16. Island dweller heard from ships company? Very much (6)
CRUSOE – homophone (heard) of ships company CREW and very much SO.
17. Hardy hero bearing good figure in court (5)
JUDGE – Hardy hero (JUDE – the Obscure) bearing good (G).
19. Sources of whisper, hushed, in Rolls-Royce? Sound of engine (5)
WHIRR – sources/original letters of – (W)hisper (H)ushed (I)n (R)olls (R)oyce.
20. Couple, heading off, left transport hub (7)
AIRPORT – couple with the heading/first letter missing p(AIR), left (PORT).
22. Odd elements of party interfere (3)
Odd elements of (P)a(R)t(Y).
23. Graduate meeting royalty unexpectedly in town office (9)
MAYORALTY – graduate (MA) meeting an anagram (unexpectedly) of ROYALTY.

DOWN

1. Power to restrict horrible din late in the day (8)
MIDNIGHT – couldn’t be any later in a 24 hour day. Power (MIGHT) to restrict an anagram (horrible) of DIN.
2. Fish in sheltered marine area turning up (3)
EEL – a sheltered marine area is LEE – turning up=backwards/upside down.
3. A great deal in view (5)
SIGHT – another double definition where the first didn’t seem obvious – his eyesight was a great deal/a sight worse.
4. What will have treatment in store? (6,7)
RETAIL THERAPY – cryptic definition – a store (online or now physical) is where to go to indulge this.
5. Skill evident in small cocktail (7)
MARTINI – skill (ART) inside small (MINI).
6. Overwhelmed Bishop in grip of total raging greed (9)
SUBMERGED – Bishop (B) inside total (SUM), anagram (raging) of GREED. Quite a surface.
7. Wife I left – and daughter – will be angry (4)
WILD – wife (W), I (I), left (L) and daughter (D).
11. Very staid, suffering in hard times (9)
ADVERSITY – anagram (suffering) of VERY STAID.
13. Former family members attempt to support balls after duke’s departed (8)
ANCESTRY –  attempt (TRY) to support balls d(ANCES) – after duke (D)’s departed.
15. Cure? Doctor runs to source medicine. (7)
NOSTRUM – anagram (doctor) of RUNS TO, (M)edicine.
17. Our moves keeping Juliet from Romeo? I determine the guilty party (6)
JUROR – anagram (moves) of OUR in between Juliet (J) and Romeo (R).
18. Exchange boggy area after losing a bit of money (4)
SWAP – boggy area (SWA)m(P) after losing a bit if (M)oney.
21. Painting over one line.
OIL – over (O), one (I), line (L).

49 comments on “Times Quick Cryptic 1641 by Pedro”

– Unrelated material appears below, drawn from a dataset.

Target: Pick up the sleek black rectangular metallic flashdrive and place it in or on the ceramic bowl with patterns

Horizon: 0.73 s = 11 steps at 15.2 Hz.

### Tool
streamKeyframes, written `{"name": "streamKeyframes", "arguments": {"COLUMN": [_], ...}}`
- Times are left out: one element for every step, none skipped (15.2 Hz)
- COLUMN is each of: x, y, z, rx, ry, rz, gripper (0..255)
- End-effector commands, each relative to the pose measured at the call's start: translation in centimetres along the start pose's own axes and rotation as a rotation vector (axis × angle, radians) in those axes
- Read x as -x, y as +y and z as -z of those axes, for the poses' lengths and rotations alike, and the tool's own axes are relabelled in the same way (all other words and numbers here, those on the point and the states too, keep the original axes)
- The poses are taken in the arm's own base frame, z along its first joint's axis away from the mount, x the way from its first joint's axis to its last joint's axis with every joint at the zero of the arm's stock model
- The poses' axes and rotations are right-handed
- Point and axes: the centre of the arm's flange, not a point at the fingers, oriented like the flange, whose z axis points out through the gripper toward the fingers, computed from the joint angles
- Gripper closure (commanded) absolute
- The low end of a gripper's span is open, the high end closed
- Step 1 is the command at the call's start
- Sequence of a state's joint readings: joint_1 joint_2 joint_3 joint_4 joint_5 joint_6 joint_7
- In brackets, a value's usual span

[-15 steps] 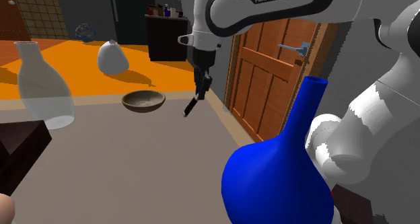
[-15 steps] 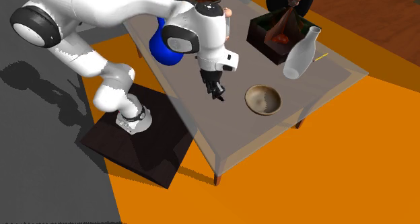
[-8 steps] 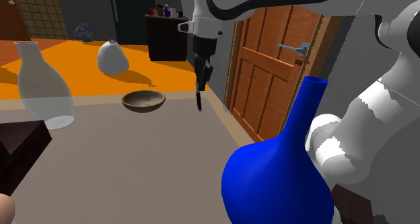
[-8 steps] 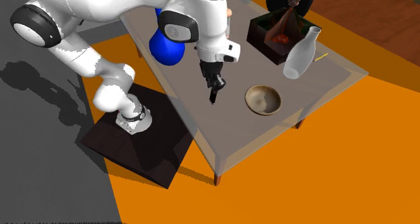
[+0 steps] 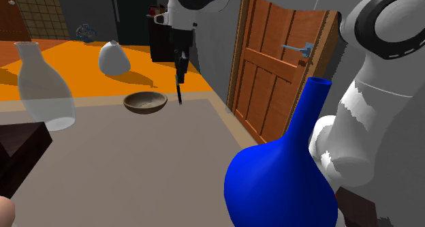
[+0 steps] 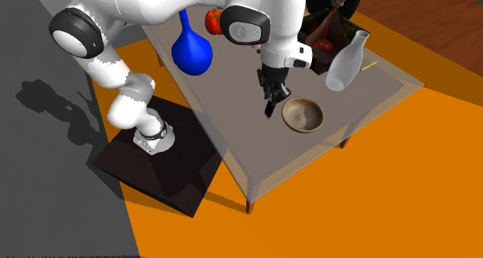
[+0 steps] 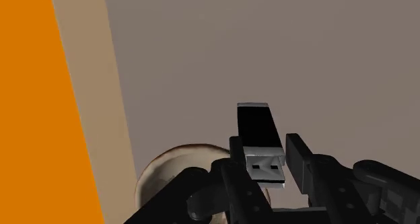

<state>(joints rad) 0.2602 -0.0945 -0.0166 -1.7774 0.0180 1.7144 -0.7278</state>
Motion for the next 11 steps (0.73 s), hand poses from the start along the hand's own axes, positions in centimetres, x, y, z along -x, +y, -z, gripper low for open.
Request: {"name": "streamKeyframes", "arguments": {"x": [-2.2,-3.2,-4.3,-5.3,-6.4,-7.4,-8.2,-8.2,-8.2,-8.2,-8.1], "y": [1.9,2.7,3.5,4.3,5.1,5.9,6.5,6.5,6.4,6.5,6.4], "z": [0.3,0.4,0.5,0.6,0.7,0.8,0.8,0.3,-0.2,-0.7,-1.3], "rx": [0.0,0.0,0.0,0.0,0.0,0.0,0.0,0.0,0.0,0.0,0.0], "ry": [0.0,0.0,0.0,0.0,0.0,0.0,0.0,0.0,0.0,0.0,0.0], "rz": [0.0,0.0,0.0,0.0,0.0,0.0,0.0,0.0,0.0,0.0,0.0], "gripper": [255,255,255,255,255,255,255,255,255,255,255]}}
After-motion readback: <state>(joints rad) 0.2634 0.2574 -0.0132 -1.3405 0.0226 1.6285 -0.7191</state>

  1. I got the THERAPY part of 4d, but couldn’t remember the first word until I got some checkers. The idea of shopping for pleasure has always been an alien one for me. Has ‘doctor’ been used before as anagrind in a QC? 4:25.
    1. Yes, it has because I’ve met it before and the QC is the only crossword I attempt (other than an Australian one that I’ve started recently )
  2. All green in 16. Some kind clues to get things moving – I had seven in the first pass of acrosses – but then some stiffer tests at the end. Held up at 1a by STORM being in the anagrist – had to give up and move on, although when I came back all that had changed was I knew it ended in M but that was enough for the answer to jump out. Best moment was decoding SUBMERGED after realising I was going to have to work hard at the clue ahead of similar with ANCESTRY. Appreciated the coming together of JUDGE and JUROR. LOI was NOSTRUM, which I’d never heard of and wasn’t helped by being unable to unravel the clue – I think we’ve had Dr NO quite recently so I had that to explain the beginning and then the hint of a couple of Rs and an M. Finally went back to the beginning and saw I’d misdiagnosed Doctor. This was a cracker – thanks Pedro!

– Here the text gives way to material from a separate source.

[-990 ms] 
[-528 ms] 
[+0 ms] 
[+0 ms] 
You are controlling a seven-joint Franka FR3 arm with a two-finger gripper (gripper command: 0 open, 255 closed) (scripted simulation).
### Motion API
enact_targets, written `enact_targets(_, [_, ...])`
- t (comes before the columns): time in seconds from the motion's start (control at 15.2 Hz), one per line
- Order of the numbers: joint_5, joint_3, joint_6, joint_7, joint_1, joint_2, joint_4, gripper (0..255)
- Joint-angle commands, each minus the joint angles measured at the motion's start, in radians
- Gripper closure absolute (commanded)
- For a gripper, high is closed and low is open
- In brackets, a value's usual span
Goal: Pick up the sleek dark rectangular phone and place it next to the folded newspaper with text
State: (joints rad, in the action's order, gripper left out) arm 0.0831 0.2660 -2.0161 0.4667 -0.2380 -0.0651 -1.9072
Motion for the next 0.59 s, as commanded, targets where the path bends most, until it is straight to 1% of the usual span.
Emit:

    Edited at 2020-06-23 05:50 am (UTC)

  3. Found it tricky today. Not sure why. LOI CRUSOE which had me scratching my head for ages. NOSTRUM I’ve never heard of and MAYORALTY was a bugger, slowed down by my brain refusing to admit MA as the graduate (surely MA is a postgraduate?)
    No time today as I got three wrong, but must’ve been well over 30 mins.
    Ah well……

    Edited at 2020-06-23 06:04 am (UTC)

  4. All done quite quickly, but then needed a break to get retail therapy. Not too bad online or alone.
    COD delight.
  5. 11 minutes, delayed at the end by 4dn and 16ac where I thought I had to find the name of an island and then worry about what its residents might be called.

    I may be missing something but I don’t understand ‘what will have’ at the beginning of 4dn. ‘Treatment in store’ would have sufficed surely? As it is, ‘what will have…’ seems to be leading to the name of a condition that can be treated by a bout of shopping rather than the treatment itself.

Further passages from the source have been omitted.